First published: 29 October 2016, with subsequent updates

Download video: MP4 video | animated GIF | high-resolution GIF


While we measure the amount of CO2 in the atmosphere in mere parts per million (ppm), this small amount has a substantial effect on the temperature at the surface of the Earth. The amount has now increased by 40% since the industrial revolution, leading directly to increased temperatures worldwide.

There are four main drivers of the changes in the level of CO2 in the atmosphere.

The seasonal cycle

The first is the seasonal cycle, dominated by the forests of the northern hemisphere, absorbing CO2 via photosynthesis in spring and summer, and then, in autumn and winter, the decay of their fallen leaves to release some of that CO2 back into the atmosphere. This cycle can be seen here as a pulse, sometimes imagined as the planet 'breathing'.


The second most important driver is our emissions from burning of fossil fuels and deforestation. This transfers carbon that has been stored for a very long time underground into the atmosphere in the form of CO2. Nature partially compensates for this increased level of CO2, with both forests and oceans absorbing more (the latter leading to acidification of the oceans), but this amounts to only a little over half of the new CO2, with 44% of each year's emissions remaining in the atmosphere.

The El Niño Southern Oscillation

The third driver is often referred to as El Niño, or more correctly as the El Niño Southern Oscillation (ENSO).
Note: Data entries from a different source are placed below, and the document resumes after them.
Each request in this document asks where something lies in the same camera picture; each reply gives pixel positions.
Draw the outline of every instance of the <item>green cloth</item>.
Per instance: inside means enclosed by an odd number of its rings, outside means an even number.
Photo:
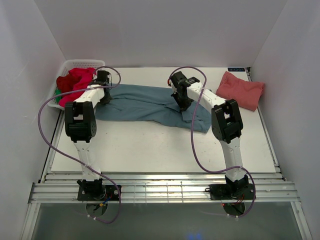
[[[59,88],[56,88],[55,91],[54,91],[54,95],[57,96],[58,94],[61,94],[61,91],[60,91]],[[59,103],[59,101],[60,101],[61,99],[62,99],[61,96],[58,96],[58,97],[55,98],[55,100],[56,100],[57,103]]]

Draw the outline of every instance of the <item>metal frame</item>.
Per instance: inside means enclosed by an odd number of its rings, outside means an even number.
[[[301,202],[298,202],[298,201],[291,202],[291,206],[292,206],[295,220],[298,224],[302,239],[312,240],[312,236],[308,228],[308,224],[307,224],[304,212],[301,207]]]
[[[251,80],[246,68],[247,77]],[[279,163],[266,128],[266,124],[258,107],[259,116],[264,133],[273,158],[275,173],[252,174],[256,185],[257,202],[291,202],[302,239],[312,239],[305,216],[303,214],[300,198],[295,185],[285,181],[279,168]],[[58,145],[64,125],[64,114],[60,113],[52,144]],[[29,206],[25,218],[21,239],[29,240],[32,237],[41,203],[79,203],[77,201],[78,185],[76,181],[82,178],[79,172],[52,172],[51,167],[56,152],[49,150],[40,183],[34,184],[29,197]],[[225,183],[224,174],[155,174],[155,173],[110,173],[104,172],[117,184],[122,185],[122,203],[221,203],[210,200],[205,192],[209,184]]]

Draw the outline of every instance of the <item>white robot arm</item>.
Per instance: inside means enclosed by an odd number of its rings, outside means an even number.
[[[91,138],[97,133],[97,124],[95,118],[95,106],[107,104],[111,100],[108,88],[95,88],[99,86],[107,86],[110,81],[110,73],[104,70],[97,72],[97,78],[94,79],[89,87],[90,90],[85,91],[78,99],[67,102],[64,107],[65,116],[65,132],[73,141],[79,159],[89,166],[100,172],[100,167],[95,161],[95,153],[91,149]],[[83,197],[82,200],[100,199],[106,194],[106,190],[102,185],[102,179],[96,173],[82,166],[82,180],[78,180],[82,192],[78,195]]]
[[[172,75],[168,85],[172,87],[172,96],[182,111],[185,111],[193,100],[199,99],[203,88],[198,79],[188,79],[181,71]],[[226,100],[204,89],[199,104],[211,113],[212,132],[222,146],[226,168],[242,167],[240,136],[243,123],[237,102],[233,99]],[[235,189],[248,184],[246,172],[241,168],[230,169],[225,175],[227,183],[228,180],[231,184],[235,183]]]

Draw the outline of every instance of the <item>red cloth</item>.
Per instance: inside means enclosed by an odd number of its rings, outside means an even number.
[[[74,77],[71,74],[67,76],[59,76],[56,79],[56,86],[61,91],[61,93],[66,93],[72,91],[74,85],[81,80],[81,77]]]
[[[69,74],[74,78],[80,78],[80,81],[73,86],[72,90],[74,91],[79,89],[86,89],[89,83],[92,81],[92,74],[94,73],[94,71],[95,69],[92,67],[71,69],[69,71]],[[84,91],[68,94],[59,101],[59,105],[61,107],[65,107],[67,102],[73,102],[74,100],[78,99],[83,93]]]
[[[235,99],[240,107],[255,111],[264,88],[263,82],[244,81],[226,71],[215,94],[227,100]]]

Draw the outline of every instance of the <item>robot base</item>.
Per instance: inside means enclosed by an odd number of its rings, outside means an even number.
[[[246,186],[232,191],[228,184],[211,184],[206,188],[206,192],[210,192],[211,200],[238,200],[243,196],[243,200],[254,199],[254,186],[248,183]]]
[[[117,185],[120,193],[121,193],[121,185]],[[98,201],[103,202],[105,200],[105,196],[107,198],[110,198],[109,201],[119,201],[119,193],[118,190],[114,185],[102,185],[102,187],[105,189],[105,193],[101,197],[92,197],[90,194],[85,193],[82,186],[79,186],[78,191],[78,201]]]

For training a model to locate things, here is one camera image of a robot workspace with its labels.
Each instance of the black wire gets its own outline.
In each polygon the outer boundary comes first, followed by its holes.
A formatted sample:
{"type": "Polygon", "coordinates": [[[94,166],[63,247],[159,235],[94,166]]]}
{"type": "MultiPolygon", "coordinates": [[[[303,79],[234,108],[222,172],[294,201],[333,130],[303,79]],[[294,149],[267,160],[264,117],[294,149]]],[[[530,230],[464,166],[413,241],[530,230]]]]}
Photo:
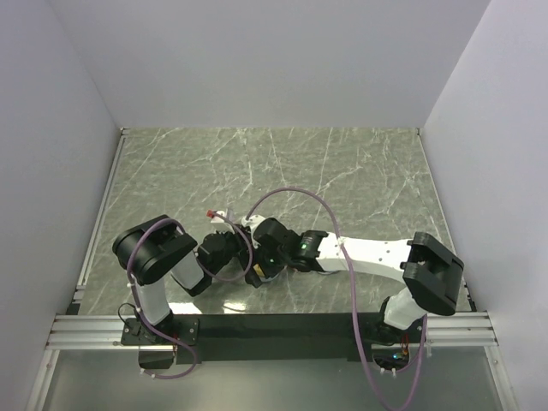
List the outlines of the black wire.
{"type": "Polygon", "coordinates": [[[136,307],[133,305],[133,304],[129,304],[128,302],[123,302],[119,307],[118,307],[118,318],[124,323],[124,325],[129,328],[129,325],[128,325],[128,322],[122,318],[122,315],[120,314],[120,308],[122,308],[123,306],[130,306],[134,309],[134,313],[137,312],[136,310],[136,307]]]}

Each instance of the gray marble surface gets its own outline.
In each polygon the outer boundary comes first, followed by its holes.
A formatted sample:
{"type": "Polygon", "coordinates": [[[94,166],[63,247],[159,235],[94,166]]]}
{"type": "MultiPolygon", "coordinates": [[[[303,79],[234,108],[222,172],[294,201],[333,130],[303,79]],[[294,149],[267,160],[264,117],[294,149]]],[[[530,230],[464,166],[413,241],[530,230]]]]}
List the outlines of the gray marble surface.
{"type": "MultiPolygon", "coordinates": [[[[116,236],[160,214],[182,222],[198,242],[211,232],[208,209],[244,215],[262,194],[299,186],[322,195],[342,234],[373,240],[412,237],[417,230],[450,247],[419,137],[414,128],[175,128],[131,129],[92,256],[81,314],[114,314],[130,300],[125,273],[110,247],[116,236]]],[[[331,230],[327,213],[302,194],[276,194],[259,214],[297,232],[331,230]]],[[[223,275],[235,275],[237,265],[223,275]]],[[[350,310],[348,273],[284,271],[259,289],[215,282],[190,297],[166,277],[176,313],[331,313],[350,310]]],[[[361,311],[377,311],[403,285],[358,275],[361,311]]],[[[462,287],[458,309],[469,311],[462,287]]]]}

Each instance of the tabletop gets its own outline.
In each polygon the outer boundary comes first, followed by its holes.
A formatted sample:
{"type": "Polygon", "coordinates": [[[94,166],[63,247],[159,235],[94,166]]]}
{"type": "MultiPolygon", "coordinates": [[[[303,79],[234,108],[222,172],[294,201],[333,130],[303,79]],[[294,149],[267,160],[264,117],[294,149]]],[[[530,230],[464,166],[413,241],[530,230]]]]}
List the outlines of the tabletop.
{"type": "MultiPolygon", "coordinates": [[[[284,186],[322,196],[345,236],[398,240],[426,231],[452,248],[416,128],[132,128],[122,144],[80,314],[114,314],[130,301],[125,272],[111,252],[125,229],[167,214],[200,243],[211,232],[207,210],[230,207],[241,217],[261,195],[284,186]]],[[[332,231],[320,204],[303,194],[275,194],[257,213],[297,233],[332,231]]],[[[234,263],[221,275],[239,270],[234,263]]],[[[357,277],[362,312],[379,310],[404,287],[384,277],[357,277]]],[[[258,289],[243,280],[214,281],[194,298],[170,276],[165,284],[174,313],[350,311],[347,272],[286,270],[258,289]]],[[[467,295],[463,283],[459,311],[470,310],[467,295]]]]}

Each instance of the white wall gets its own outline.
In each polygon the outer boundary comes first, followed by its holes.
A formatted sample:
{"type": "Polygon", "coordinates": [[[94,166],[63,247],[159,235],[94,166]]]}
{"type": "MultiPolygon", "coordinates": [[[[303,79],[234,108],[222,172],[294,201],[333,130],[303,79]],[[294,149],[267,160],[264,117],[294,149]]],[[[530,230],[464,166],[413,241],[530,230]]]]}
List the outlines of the white wall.
{"type": "Polygon", "coordinates": [[[0,398],[23,409],[119,132],[50,5],[0,2],[0,398]]]}
{"type": "Polygon", "coordinates": [[[50,0],[124,127],[424,125],[488,0],[50,0]]]}
{"type": "Polygon", "coordinates": [[[425,127],[465,261],[523,410],[548,404],[548,2],[492,0],[425,127]]]}

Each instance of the gray wall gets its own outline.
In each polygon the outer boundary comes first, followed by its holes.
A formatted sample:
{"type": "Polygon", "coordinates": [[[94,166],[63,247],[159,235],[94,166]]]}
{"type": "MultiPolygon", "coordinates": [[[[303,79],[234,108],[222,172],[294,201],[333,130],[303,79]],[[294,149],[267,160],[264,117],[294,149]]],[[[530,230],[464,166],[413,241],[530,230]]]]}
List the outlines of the gray wall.
{"type": "Polygon", "coordinates": [[[50,0],[124,127],[424,125],[488,0],[50,0]]]}
{"type": "Polygon", "coordinates": [[[0,2],[1,409],[74,293],[118,131],[43,0],[0,2]]]}
{"type": "Polygon", "coordinates": [[[493,0],[425,128],[473,297],[523,410],[546,409],[548,3],[493,0]]]}

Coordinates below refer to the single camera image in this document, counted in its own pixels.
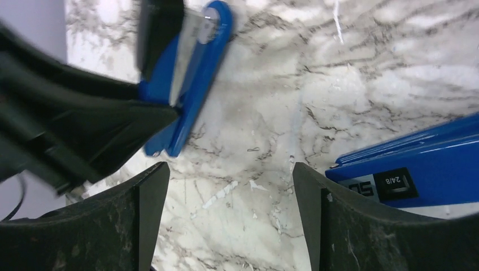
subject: blue plastic
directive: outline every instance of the blue plastic
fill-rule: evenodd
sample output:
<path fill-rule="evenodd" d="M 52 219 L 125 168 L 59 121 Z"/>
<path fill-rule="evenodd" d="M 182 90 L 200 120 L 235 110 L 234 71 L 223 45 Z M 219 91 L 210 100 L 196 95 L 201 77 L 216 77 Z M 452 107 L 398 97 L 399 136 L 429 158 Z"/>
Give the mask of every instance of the blue plastic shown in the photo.
<path fill-rule="evenodd" d="M 335 181 L 407 168 L 419 196 L 385 200 L 405 208 L 479 202 L 479 115 L 464 117 L 343 155 L 326 171 Z"/>
<path fill-rule="evenodd" d="M 169 156 L 177 157 L 196 121 L 233 26 L 232 13 L 226 3 L 213 1 L 205 8 L 209 7 L 216 9 L 220 16 L 216 37 L 205 45 L 197 42 L 176 105 L 181 115 L 177 121 L 145 144 L 146 155 L 151 156 L 166 150 Z M 168 104 L 177 48 L 178 37 L 168 45 L 158 60 L 151 81 L 140 82 L 142 100 Z"/>

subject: white marble surface
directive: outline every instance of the white marble surface
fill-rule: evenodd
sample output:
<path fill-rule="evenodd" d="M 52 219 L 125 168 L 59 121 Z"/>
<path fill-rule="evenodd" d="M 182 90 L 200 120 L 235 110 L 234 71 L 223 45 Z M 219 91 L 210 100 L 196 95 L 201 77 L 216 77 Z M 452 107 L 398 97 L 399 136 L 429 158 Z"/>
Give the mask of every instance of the white marble surface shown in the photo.
<path fill-rule="evenodd" d="M 136 0 L 66 2 L 69 62 L 136 82 Z M 155 267 L 310 270 L 291 161 L 324 171 L 345 152 L 476 112 L 479 2 L 341 0 L 343 43 L 335 0 L 227 2 L 235 35 L 180 157 L 139 152 L 92 192 L 166 160 Z"/>

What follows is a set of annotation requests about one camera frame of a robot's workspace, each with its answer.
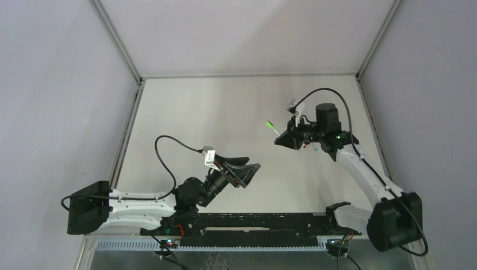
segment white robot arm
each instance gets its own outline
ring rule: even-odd
[[[69,211],[68,234],[118,226],[157,229],[163,218],[197,213],[197,205],[206,207],[228,184],[247,187],[260,169],[260,164],[247,164],[248,157],[222,157],[209,146],[197,152],[210,168],[204,182],[191,177],[177,188],[174,181],[167,193],[131,193],[110,189],[108,181],[99,181],[63,198],[61,205]],[[66,199],[70,199],[69,208]]]
[[[306,118],[308,123],[305,123],[302,114],[296,111],[301,102],[292,101],[290,104],[289,111],[294,115],[287,124],[287,130],[274,143],[294,150],[309,143],[320,143],[321,149],[354,178],[373,207],[373,211],[366,211],[349,202],[331,205],[326,209],[326,214],[332,218],[334,225],[368,234],[371,243],[379,251],[422,238],[421,199],[414,192],[405,193],[374,170],[358,139],[351,131],[341,130],[336,106],[332,103],[319,104],[316,106],[317,121],[308,121]]]

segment gray wall
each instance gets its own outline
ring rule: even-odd
[[[136,88],[86,0],[0,1],[0,268],[72,269],[60,199],[109,177]]]
[[[405,1],[363,84],[393,179],[424,203],[437,269],[474,269],[477,2]]]

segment green object
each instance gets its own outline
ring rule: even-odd
[[[271,128],[272,130],[275,130],[275,127],[273,126],[272,122],[268,121],[267,126]]]

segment white floor
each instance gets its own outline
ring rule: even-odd
[[[286,106],[313,89],[340,92],[351,110],[353,131],[382,172],[365,107],[353,76],[272,76],[240,78],[149,79],[139,105],[118,188],[131,192],[166,192],[172,179],[159,163],[154,140],[168,134],[201,149],[213,146],[226,157],[249,156],[260,163],[250,186],[228,186],[203,213],[322,212],[350,201],[370,209],[364,193],[328,154],[312,147],[294,151],[275,146],[276,134],[266,122],[283,131],[291,114]],[[330,92],[306,100],[305,114],[315,120],[319,103],[337,105],[343,129],[348,130],[344,105]],[[159,152],[175,174],[178,185],[188,177],[205,180],[207,167],[200,154],[169,139],[159,141]]]

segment white wall
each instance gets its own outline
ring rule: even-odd
[[[475,269],[477,2],[405,1],[364,75],[394,180],[424,204],[437,269]]]
[[[144,77],[356,73],[393,0],[103,0]]]
[[[71,269],[63,196],[107,180],[135,82],[86,0],[0,2],[0,268]]]
[[[124,158],[118,188],[130,192],[166,192],[172,179],[154,151],[157,136],[167,134],[201,149],[213,146],[219,155],[248,156],[262,167],[246,189],[225,188],[205,213],[324,212],[344,200],[365,209],[371,204],[356,181],[330,156],[313,146],[294,151],[276,146],[277,134],[291,118],[286,106],[319,87],[331,87],[347,100],[353,132],[381,172],[379,155],[354,76],[260,76],[234,78],[148,79]],[[343,103],[331,92],[318,92],[303,113],[316,120],[315,106],[332,102],[343,128],[348,119]],[[159,141],[158,149],[178,185],[188,177],[205,180],[204,158],[175,142]]]
ENSO describes a naturally occurring cycle of pressure and temperature differences across the width of the Pacific Ocean. In El Niño years there tend to be more droughts in important forested areas, and that reduces the productivity of forests, in turn reducing their absorption of CO2 from the atmosphere. The drier conditions can also lead to increased wildfires, sending even more CO2 into the atmosphere. Strong El Niño conditions can be seen here in 1983, 1988, 1998, and 2015.


The fourth major driver is the periodic eruption of volcanoes, the most significant of which in the last few decades was Mt Pinatubo in the Philippines in June of 1991. The enormous amount of fine debris thrown into the atmosphere - probably the largest since Krakatoa in 1883 - stayed there for many months, blocking sunlight, reducing global temperatures by about 0.6°C, but also increasing diffuse sunlight, which stimulates tree canopy growth, with the overall effect of increased natural carbon sinks. Despite a strong El Niño in 1992, atmospheric CO2 rose only very slowly, pulled back by the effects of the eruption. Note that it's not about the CO2 volcanoes emit when they erupt: Pinatubo emitted about 50 MtCO2 in 1991, compared with our own emissions of about 29000 MtCO2 in the same year.

Relative effects

The relative effects of ENSO and our emissions on the growth of atmospheric CO2 can be determined by analysis of these data. The bars at the bottom of the animation above show these effects, with the effect of emissions being always positive and growing, while that of ENSO flicks between positive and negative depending on whether the planet is currently in El Niño (to the right) or La Niña (to the left). The effect of the sea-surface temperatures used to measure ENSO on measured atmospheric CO2 is delayed by several months because of the natural processes involved. The year 2015 was a particularly strong El Niño year, and, when combined with our record-high emissions, atmospheric CO2 levels rose more sharply than usual.


NOAA releases weekly average concentrations of CO2 measured at Mauna Loa, Hawaii here. These data are similar to, but not the same as, estimates of global average concentration. Mauna Loa data are often used because they are the longest set of measured data.

Global emissions data are from the Global Carbon Project.

ENSO temperature data are from the Hadley Centre's Sea Surface Temperature dataset HadSST.3.1.

For the relative effects of ENSO and emissions I have relied on the relationship found by Richard Betts and colleagues.